- Mark as New
- Bookmark
- Subscribe
- Mute
- Subscribe to RSS Feed
- Get Direct Link
- Report Inappropriate Content
Cleaning Up CSV File with Different Blocks of Data
I have several csv files that need to be clean up. The files in question have two basic data block structures. The first block consist of 1 column with 7 rows of information. The second segment contains 6 columns with 5+ rows of data.
For the first block, the ideal transformation is to break the column into two pieces. One piece will provide the header or name of the column. And, the second piece will supply data information about that specific experiment.
The second block needs minimum intervention.
So far, I have managed to get close to the desired state, with the exception of a couple of nagging points. First, breaking the csv file into two pieces –two tables- is not a problem. The first data table –dt1- is the original csv file from which data is extracted and some rows deleted to create a second data table –dt2. The second data table contains the 1 column with 7 rows; which need further treatment.

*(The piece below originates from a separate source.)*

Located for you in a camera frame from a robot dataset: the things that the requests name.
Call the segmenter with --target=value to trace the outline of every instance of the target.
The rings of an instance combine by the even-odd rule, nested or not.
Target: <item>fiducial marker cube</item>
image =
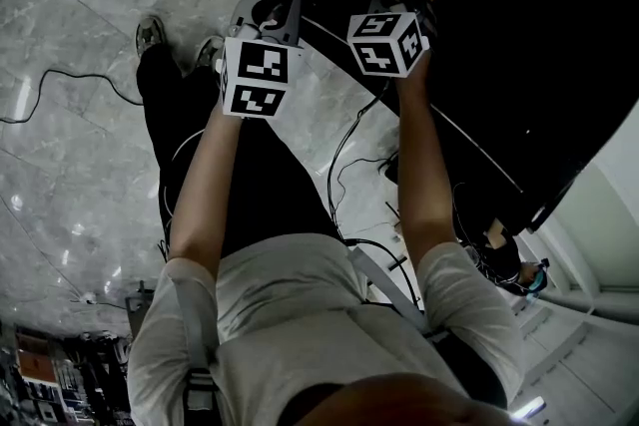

In order to do this, I start with a new data table -dt3. I have succeeded in creating the column headings with a For Loop and taking the first element of a list. This information comes from dt2. The next portion is the one that is giving me a problem. I need to pass or send the second element of the list to the first row of dt3.
First question:
Why the following line is able to change the first cell of column 1 in the original data table (dt1) but the next piece of code does not work on the new data table?
dt1[1,1]=300; //this works
dt3[1,1]=300; //this does not work. It produces an error.
invalid subscript (must be number or list of numbers) in access or evaluation of 'Assign' , dt3[1, 1] = /*###*/300 /*###*/
Second question
I using : as the character identifier to separate the first seven rows into header information and row data. The downside of this approach is that Date/Time row has 3 of these characters and data is lost after the second found :. How can I prevent this from happening?
Any ideas or suggestions? The attached Excel file is an example of data table.
Thank you so much for any assistance
Example of original csv file
Food Recipe: 1-Thick-sauce |
|
|
| ||
Blender Recipe: 3-speed |
|
|
| ||
Temperature Recipe: 100 Steam |
|
|
| ||
Cooking Hardware: Stainless |
|
|
| ||
Batch ID: Mini-Cake-100 |
|
|
| ||
Sample ID: Mini-Cake-100.1 |
|
| |||
Date/Time: 6/30/2017 4:12:44 PM |
|
| |||
|
|
|
|
|
|
|
|
|
|
|
|
Point | Density | Sugar | Ratio | X | Y |
1 | 5020.607 | 98.6872 | 0.9976 | 145 | 0 |
2 | 4976.009 | 98.1275 | 0.9955 | 108.75 | 0 |
3 | 4977.177 | 98.3677 | 0.9958 | 72.5 | 0 |
4 | 4982.821 | 98.2569 | 0.9957 | 36.25 | 0 |
5 | 4989.282 | 98.2105 | 0.9977 | 0 | 0 |
Example of data table 2 (dt2). 1 Column with 7 rows. The : separates the column name from the experimental information.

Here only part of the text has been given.